> **Task requirements**
For this exercise, reproduce the entries below exactly, but only from the line containing "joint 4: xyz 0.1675" through the line containing "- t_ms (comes", both included.

[Extracted records]
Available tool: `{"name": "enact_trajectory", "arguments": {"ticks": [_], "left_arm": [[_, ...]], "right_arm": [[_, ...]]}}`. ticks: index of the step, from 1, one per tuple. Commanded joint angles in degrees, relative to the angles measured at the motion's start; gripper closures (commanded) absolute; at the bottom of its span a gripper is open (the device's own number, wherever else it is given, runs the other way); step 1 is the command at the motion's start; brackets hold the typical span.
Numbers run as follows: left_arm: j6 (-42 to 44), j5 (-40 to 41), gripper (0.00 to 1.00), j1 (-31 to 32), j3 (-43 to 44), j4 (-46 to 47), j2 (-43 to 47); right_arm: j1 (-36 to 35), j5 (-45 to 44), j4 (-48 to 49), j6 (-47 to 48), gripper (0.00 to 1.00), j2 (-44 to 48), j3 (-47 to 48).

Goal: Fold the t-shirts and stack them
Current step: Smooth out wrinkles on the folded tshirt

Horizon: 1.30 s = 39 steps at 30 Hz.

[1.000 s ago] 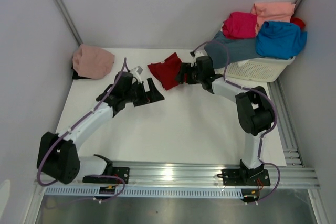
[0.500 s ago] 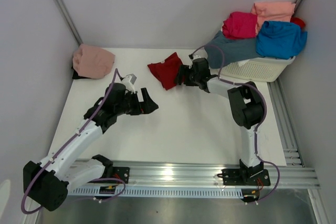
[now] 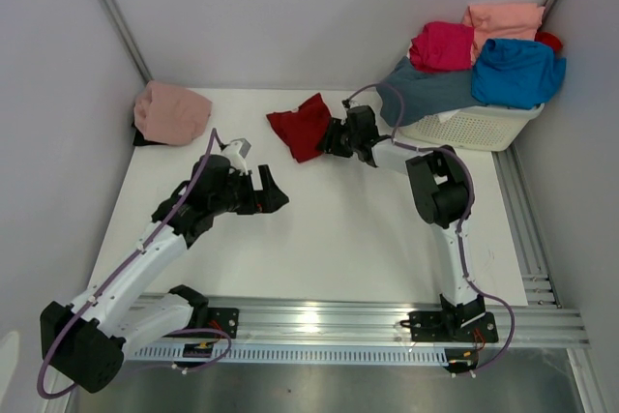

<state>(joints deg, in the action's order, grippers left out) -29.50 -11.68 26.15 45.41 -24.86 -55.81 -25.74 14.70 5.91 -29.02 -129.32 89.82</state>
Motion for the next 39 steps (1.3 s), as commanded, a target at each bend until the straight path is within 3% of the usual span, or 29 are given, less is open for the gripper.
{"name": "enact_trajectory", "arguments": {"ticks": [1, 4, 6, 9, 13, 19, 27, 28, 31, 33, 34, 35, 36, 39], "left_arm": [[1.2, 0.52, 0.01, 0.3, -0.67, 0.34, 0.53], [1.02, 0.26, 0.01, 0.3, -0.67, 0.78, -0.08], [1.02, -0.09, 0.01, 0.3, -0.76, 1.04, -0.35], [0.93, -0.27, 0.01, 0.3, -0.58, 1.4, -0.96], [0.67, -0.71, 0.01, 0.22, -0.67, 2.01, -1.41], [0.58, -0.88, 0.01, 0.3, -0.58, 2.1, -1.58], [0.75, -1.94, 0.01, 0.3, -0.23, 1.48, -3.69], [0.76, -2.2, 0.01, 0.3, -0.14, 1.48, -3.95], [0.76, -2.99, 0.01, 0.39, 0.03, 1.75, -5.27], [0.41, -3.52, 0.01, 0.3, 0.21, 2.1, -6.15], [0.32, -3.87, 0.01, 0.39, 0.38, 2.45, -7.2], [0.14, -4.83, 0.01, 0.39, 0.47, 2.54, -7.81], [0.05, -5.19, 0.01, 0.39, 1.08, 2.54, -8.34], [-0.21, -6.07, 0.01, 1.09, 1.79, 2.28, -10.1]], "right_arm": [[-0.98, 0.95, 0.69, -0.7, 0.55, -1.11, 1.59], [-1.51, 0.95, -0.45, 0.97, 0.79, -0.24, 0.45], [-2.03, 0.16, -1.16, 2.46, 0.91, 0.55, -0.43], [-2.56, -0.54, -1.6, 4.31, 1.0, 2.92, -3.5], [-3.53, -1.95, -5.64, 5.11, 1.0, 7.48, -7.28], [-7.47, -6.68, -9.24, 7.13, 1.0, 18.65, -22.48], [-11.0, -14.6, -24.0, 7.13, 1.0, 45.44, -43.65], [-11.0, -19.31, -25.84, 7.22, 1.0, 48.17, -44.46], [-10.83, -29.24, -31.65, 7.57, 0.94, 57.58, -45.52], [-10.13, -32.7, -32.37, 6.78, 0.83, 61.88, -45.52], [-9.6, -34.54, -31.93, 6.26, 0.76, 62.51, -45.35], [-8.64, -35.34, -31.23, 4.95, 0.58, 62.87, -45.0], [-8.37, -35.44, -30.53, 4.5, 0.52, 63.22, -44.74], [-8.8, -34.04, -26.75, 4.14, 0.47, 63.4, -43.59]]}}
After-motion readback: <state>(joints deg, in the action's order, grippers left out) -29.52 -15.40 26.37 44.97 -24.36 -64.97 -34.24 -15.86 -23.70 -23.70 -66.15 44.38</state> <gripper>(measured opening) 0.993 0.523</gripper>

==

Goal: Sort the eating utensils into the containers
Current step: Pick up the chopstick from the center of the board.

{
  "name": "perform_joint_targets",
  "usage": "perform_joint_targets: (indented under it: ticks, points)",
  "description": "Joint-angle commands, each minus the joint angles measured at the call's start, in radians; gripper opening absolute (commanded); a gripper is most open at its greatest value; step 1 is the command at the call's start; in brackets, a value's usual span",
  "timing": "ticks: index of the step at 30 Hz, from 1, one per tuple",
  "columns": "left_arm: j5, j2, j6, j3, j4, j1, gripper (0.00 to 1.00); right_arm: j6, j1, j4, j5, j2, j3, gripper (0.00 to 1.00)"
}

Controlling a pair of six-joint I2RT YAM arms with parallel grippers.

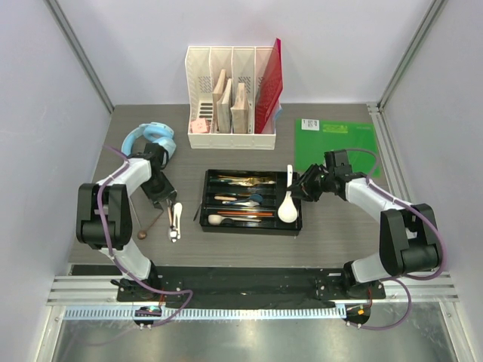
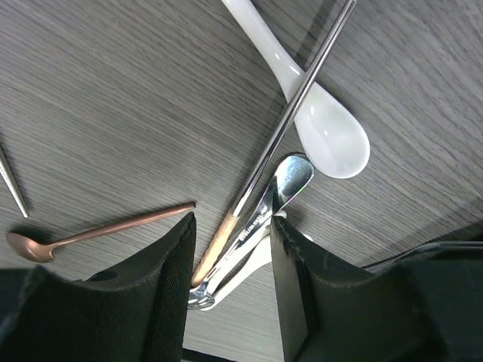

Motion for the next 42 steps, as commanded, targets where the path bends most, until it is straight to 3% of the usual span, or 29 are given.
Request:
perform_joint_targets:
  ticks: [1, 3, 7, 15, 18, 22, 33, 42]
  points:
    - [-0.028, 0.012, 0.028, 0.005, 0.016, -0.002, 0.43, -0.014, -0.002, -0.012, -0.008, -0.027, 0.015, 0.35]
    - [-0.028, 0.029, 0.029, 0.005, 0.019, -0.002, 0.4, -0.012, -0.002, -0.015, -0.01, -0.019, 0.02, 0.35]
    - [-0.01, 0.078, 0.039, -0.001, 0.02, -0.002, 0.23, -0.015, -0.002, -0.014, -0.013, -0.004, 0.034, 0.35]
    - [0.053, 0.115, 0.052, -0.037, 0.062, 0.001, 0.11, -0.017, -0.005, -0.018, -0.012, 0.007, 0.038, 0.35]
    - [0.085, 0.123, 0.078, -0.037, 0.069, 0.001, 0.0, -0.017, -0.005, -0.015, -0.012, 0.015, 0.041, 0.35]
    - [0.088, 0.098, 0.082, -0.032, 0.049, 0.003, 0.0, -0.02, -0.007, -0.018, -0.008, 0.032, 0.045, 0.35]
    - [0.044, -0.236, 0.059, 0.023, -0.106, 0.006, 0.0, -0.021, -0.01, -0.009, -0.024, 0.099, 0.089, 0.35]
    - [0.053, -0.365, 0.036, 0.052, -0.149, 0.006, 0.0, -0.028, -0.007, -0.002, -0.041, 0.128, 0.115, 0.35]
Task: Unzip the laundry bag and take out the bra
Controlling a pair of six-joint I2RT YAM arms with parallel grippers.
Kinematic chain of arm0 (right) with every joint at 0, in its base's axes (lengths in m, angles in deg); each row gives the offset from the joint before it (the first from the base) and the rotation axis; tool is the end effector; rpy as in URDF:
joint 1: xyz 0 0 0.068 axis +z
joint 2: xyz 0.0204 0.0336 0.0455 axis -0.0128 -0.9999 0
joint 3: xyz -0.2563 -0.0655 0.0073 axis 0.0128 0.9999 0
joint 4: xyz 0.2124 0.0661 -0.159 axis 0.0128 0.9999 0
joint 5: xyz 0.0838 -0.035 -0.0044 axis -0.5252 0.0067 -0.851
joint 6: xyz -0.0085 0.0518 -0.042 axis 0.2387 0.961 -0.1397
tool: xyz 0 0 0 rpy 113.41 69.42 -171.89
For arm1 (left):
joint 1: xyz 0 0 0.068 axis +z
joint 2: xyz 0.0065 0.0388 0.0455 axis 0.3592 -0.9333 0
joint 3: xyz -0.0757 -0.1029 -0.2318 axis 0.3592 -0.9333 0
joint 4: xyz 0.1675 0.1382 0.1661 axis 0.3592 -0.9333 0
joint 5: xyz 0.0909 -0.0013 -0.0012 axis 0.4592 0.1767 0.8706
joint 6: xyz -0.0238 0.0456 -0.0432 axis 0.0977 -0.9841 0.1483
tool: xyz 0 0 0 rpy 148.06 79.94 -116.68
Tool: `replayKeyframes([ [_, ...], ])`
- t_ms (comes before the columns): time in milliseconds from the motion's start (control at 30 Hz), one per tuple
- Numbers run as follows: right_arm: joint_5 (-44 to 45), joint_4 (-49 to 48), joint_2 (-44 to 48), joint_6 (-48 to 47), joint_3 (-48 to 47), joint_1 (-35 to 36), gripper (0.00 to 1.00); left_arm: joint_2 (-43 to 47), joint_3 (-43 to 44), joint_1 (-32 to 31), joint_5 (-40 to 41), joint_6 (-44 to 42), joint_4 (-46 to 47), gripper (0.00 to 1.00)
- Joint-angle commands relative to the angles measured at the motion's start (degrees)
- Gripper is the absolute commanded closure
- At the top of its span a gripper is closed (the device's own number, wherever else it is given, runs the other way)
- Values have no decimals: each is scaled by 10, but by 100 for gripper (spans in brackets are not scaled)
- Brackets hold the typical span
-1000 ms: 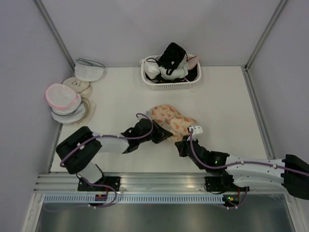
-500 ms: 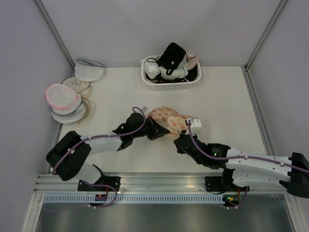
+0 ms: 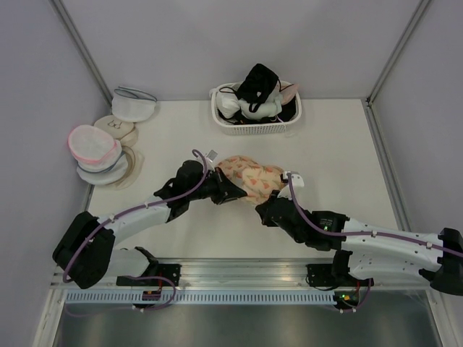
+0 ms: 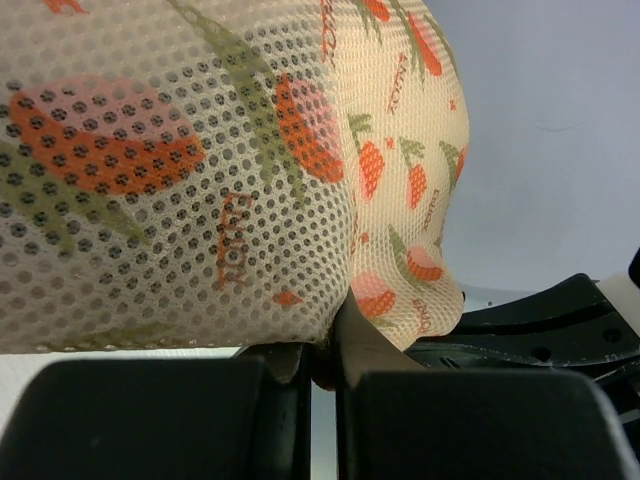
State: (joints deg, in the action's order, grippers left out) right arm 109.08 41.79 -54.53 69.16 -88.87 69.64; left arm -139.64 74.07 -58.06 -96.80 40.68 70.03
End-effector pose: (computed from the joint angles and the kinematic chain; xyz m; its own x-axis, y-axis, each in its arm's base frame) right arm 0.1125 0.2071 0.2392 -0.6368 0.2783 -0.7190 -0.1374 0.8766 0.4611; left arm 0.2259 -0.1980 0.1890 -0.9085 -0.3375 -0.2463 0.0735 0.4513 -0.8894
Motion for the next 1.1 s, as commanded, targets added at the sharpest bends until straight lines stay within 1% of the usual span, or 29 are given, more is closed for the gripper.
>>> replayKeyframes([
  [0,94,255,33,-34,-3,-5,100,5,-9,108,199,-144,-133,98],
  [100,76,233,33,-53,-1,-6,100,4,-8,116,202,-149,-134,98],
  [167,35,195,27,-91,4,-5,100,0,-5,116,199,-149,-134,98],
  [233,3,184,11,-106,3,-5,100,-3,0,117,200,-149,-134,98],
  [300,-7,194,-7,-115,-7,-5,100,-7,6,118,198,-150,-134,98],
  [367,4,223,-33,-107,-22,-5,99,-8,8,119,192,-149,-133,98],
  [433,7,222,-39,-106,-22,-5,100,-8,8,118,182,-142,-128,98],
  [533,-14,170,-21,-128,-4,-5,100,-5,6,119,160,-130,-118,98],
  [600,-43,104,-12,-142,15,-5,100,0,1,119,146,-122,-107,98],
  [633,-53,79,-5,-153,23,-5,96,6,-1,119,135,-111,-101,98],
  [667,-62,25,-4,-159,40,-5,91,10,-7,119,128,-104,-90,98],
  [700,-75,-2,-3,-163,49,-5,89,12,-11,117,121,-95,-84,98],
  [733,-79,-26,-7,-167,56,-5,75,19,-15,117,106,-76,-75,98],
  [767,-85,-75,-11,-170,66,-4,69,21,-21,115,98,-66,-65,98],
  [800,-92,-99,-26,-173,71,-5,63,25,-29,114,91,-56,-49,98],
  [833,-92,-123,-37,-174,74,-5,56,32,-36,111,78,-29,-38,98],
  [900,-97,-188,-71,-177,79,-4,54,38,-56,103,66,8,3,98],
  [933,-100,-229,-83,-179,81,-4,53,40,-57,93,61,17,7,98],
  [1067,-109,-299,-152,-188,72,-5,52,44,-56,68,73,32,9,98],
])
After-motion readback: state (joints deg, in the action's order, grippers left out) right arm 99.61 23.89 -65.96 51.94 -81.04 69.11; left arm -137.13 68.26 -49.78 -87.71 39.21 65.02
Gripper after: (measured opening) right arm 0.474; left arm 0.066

> **Written response**
joint 4: xyz 0.1675 0.1382 0.1661 axis 0.3592 -0.9333 0
joint 5: xyz 0.0909 -0.0013 -0.0012 axis 0.4592 0.1767 0.8706
joint 6: xyz -0.0238 0.0456 -0.0432 axis 0.0977 -0.9841 0.1483
tool: xyz 0 0 0 rpy 148.06 79.94 -116.68
Tool: `replayKeyframes([ [_, ...], ])`
- t_ms (comes before the columns): time in milliseconds from the motion's start (control at 30 Hz), one per tuple

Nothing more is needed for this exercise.